--- START ---

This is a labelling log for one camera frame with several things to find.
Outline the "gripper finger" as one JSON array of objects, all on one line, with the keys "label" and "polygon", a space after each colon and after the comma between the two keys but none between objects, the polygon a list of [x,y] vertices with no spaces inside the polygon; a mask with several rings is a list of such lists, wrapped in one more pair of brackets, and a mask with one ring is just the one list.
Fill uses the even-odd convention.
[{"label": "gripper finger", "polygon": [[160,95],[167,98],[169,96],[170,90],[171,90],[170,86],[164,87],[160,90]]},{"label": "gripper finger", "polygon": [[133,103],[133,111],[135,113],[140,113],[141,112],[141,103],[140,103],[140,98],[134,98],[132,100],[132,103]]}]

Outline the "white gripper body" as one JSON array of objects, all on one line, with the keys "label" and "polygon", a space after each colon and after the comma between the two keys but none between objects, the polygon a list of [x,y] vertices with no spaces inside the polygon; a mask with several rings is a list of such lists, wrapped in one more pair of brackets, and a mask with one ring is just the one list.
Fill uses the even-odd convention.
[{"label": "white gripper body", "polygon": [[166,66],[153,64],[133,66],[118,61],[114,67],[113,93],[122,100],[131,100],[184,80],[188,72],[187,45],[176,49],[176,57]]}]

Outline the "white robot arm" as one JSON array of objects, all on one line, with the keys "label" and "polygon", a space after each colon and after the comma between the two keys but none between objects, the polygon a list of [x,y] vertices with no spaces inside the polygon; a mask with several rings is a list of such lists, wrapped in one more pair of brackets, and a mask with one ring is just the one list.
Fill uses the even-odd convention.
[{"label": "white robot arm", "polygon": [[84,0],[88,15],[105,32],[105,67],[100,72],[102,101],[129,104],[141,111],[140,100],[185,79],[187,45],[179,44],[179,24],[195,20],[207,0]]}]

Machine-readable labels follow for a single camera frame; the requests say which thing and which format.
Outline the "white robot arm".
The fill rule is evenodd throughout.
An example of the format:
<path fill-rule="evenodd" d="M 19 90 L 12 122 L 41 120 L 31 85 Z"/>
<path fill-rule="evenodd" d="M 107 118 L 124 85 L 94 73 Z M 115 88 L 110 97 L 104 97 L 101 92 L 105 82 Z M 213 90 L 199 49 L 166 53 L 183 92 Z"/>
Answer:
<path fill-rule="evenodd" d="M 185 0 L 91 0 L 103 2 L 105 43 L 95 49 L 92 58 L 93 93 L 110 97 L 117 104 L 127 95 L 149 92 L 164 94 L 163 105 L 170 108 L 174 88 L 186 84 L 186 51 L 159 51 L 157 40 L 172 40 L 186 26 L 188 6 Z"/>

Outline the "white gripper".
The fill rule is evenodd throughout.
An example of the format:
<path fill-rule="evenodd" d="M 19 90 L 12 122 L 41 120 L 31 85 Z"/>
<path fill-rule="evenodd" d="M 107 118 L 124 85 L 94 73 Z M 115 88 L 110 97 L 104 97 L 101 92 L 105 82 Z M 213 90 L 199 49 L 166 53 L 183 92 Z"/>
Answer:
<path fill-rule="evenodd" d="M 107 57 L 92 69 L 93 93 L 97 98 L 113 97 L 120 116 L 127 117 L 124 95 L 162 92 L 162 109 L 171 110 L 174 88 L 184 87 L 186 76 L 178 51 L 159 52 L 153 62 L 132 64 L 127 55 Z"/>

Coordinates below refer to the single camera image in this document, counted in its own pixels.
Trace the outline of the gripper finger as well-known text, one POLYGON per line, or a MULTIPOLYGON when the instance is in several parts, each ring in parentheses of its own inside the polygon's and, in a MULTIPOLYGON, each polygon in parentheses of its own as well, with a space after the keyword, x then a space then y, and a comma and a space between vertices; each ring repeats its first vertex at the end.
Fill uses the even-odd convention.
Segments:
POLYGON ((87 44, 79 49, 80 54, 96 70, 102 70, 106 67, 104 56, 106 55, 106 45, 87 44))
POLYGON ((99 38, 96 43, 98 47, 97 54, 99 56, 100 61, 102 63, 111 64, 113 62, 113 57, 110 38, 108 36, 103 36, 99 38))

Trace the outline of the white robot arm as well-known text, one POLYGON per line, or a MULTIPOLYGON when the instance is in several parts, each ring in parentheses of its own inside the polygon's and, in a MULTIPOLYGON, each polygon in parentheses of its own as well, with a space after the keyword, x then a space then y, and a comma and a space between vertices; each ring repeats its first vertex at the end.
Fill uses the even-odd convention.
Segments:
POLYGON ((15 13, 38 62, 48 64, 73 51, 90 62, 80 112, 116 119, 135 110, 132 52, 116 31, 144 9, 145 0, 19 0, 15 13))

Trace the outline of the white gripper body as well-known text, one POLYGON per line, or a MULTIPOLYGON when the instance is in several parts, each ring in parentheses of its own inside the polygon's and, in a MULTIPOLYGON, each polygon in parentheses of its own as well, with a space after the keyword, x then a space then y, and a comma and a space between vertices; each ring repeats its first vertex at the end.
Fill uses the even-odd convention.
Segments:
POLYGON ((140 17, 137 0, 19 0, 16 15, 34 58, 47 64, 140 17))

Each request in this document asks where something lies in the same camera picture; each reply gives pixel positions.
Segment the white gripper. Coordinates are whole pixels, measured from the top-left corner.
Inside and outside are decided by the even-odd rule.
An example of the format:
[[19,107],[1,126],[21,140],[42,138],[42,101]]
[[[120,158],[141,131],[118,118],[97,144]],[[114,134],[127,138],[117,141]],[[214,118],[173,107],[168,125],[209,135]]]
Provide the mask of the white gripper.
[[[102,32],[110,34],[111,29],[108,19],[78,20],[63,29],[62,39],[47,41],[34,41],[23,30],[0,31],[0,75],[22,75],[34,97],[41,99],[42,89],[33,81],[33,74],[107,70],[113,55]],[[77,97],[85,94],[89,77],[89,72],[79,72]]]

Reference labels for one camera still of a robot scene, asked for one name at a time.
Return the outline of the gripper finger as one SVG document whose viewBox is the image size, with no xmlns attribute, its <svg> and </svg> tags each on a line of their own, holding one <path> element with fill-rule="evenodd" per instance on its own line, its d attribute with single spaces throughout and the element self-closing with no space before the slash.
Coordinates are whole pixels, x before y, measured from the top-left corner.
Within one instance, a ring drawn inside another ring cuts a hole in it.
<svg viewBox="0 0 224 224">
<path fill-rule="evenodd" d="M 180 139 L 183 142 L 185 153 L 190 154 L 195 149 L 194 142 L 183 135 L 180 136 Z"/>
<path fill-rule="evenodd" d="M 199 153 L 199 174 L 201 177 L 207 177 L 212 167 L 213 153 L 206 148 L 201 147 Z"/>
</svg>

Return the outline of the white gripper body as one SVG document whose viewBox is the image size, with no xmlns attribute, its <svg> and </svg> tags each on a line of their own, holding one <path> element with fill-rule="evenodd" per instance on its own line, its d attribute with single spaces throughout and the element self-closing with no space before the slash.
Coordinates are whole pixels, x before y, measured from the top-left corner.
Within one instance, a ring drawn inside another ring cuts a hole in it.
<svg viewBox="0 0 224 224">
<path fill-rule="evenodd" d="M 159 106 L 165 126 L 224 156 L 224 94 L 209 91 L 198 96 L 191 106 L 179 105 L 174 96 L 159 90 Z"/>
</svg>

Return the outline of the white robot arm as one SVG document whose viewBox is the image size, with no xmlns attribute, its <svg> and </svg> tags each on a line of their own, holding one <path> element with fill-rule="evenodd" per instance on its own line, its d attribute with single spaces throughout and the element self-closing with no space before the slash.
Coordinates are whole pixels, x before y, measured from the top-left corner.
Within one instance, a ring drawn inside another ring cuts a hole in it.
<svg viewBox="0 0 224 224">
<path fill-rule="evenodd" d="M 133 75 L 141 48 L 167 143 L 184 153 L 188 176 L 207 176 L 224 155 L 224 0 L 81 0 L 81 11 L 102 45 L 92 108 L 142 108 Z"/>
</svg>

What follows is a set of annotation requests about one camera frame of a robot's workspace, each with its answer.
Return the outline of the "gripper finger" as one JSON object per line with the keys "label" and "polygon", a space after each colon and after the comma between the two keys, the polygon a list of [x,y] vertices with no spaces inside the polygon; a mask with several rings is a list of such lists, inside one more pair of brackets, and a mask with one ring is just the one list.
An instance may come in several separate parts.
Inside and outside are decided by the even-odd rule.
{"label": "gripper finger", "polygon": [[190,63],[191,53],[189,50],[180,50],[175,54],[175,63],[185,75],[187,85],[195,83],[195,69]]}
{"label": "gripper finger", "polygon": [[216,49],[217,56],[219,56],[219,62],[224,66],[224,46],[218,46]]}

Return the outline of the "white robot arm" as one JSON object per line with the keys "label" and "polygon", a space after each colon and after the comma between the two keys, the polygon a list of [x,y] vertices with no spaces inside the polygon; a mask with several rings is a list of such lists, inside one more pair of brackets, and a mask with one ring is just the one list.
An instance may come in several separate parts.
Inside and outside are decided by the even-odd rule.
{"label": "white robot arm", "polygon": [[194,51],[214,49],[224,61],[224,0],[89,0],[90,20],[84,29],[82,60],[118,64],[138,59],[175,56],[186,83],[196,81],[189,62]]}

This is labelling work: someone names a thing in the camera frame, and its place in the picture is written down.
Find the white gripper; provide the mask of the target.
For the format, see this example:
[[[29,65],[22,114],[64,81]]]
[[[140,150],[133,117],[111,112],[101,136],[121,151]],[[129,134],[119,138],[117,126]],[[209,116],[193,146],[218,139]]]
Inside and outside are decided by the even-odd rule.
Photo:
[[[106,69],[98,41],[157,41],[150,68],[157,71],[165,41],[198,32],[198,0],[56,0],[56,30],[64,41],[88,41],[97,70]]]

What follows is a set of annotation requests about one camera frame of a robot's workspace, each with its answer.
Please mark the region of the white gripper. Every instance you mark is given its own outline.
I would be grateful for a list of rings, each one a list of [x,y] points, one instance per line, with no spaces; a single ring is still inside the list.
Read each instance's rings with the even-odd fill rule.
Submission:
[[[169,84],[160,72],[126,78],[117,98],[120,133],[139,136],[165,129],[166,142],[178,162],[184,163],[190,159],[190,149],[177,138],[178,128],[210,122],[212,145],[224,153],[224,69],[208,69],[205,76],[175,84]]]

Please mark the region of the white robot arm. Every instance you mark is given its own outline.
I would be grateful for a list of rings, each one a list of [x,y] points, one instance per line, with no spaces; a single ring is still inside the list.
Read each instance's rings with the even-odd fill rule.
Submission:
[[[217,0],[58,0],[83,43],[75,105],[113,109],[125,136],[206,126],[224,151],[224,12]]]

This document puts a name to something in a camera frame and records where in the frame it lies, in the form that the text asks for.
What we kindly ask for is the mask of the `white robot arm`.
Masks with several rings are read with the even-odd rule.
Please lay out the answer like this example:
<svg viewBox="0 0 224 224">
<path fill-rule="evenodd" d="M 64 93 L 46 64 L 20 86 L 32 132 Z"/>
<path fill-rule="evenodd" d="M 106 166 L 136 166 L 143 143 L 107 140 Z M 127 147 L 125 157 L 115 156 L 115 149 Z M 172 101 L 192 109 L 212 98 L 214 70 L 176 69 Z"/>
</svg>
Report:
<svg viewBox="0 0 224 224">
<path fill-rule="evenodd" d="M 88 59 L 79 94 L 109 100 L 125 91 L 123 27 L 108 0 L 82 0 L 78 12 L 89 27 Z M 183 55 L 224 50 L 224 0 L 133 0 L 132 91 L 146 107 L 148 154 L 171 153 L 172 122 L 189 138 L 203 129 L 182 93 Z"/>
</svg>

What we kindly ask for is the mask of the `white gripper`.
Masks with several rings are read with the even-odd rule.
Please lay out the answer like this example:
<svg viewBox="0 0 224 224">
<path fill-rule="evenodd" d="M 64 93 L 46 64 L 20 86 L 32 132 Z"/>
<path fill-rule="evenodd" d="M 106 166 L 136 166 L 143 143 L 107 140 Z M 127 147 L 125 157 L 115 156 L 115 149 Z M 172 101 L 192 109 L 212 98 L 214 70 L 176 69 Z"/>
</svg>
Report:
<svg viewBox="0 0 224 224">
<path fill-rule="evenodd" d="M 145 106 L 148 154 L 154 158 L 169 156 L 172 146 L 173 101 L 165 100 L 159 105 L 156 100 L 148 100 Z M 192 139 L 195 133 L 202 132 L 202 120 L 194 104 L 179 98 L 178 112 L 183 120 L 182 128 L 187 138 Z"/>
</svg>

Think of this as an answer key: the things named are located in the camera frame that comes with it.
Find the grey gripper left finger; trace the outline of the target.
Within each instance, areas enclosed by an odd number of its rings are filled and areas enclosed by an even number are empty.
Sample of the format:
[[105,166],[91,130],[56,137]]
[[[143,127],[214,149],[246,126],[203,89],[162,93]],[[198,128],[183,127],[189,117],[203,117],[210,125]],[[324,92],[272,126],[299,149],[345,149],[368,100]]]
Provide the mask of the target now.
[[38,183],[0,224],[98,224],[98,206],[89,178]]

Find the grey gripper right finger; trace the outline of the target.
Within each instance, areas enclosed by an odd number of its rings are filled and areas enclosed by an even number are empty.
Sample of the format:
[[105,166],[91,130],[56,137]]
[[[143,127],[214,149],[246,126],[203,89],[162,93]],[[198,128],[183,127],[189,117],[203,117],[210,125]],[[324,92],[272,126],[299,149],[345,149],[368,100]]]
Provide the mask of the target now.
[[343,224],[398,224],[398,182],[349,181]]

--- END ---

— EXERCISE AIM —
Reproduce only the lines above, starting at the line with "Trace the outline of the white gripper" and ending at the line with "Reference labels for", exactly as written.

— WORKED SOLUTION —
Trace the outline of the white gripper body as well-known text, one POLYGON per line, or a MULTIPOLYGON when the instance is in several parts, each ring in parentheses of its own inside the polygon's and, in a MULTIPOLYGON, each polygon in parentheses of its own as well, with a space after the keyword, x then a space then y, and a comma and a space between vertices; each ring repeats its first vertex at the end.
Fill uses the even-odd convention.
Segments:
POLYGON ((140 17, 137 0, 19 0, 16 15, 34 58, 47 64, 140 17))

Each request in this document asks where something lies in the same camera picture; each reply gives pixel positions.
Segment the white gripper. Coordinates are whole pixels, measured from the top-left corner.
Inside and outside are decided by the even-odd rule.
An example of the format:
[[19,107],[1,126],[21,140],[42,138],[42,101]]
[[[120,158],[141,131],[118,118],[97,144]],[[114,134],[127,138],[117,141]],[[214,118],[173,107],[168,125],[209,135]]]
Provide the mask of the white gripper.
[[[102,32],[110,34],[111,29],[108,19],[78,20],[63,29],[62,39],[47,41],[34,41],[23,30],[0,31],[0,75],[22,75],[34,97],[41,99],[42,89],[33,81],[33,74],[107,70],[113,55]],[[77,97],[85,94],[89,77],[89,72],[79,72]]]

Reference labels for one camera still of a robot scene, asked for one name at a time.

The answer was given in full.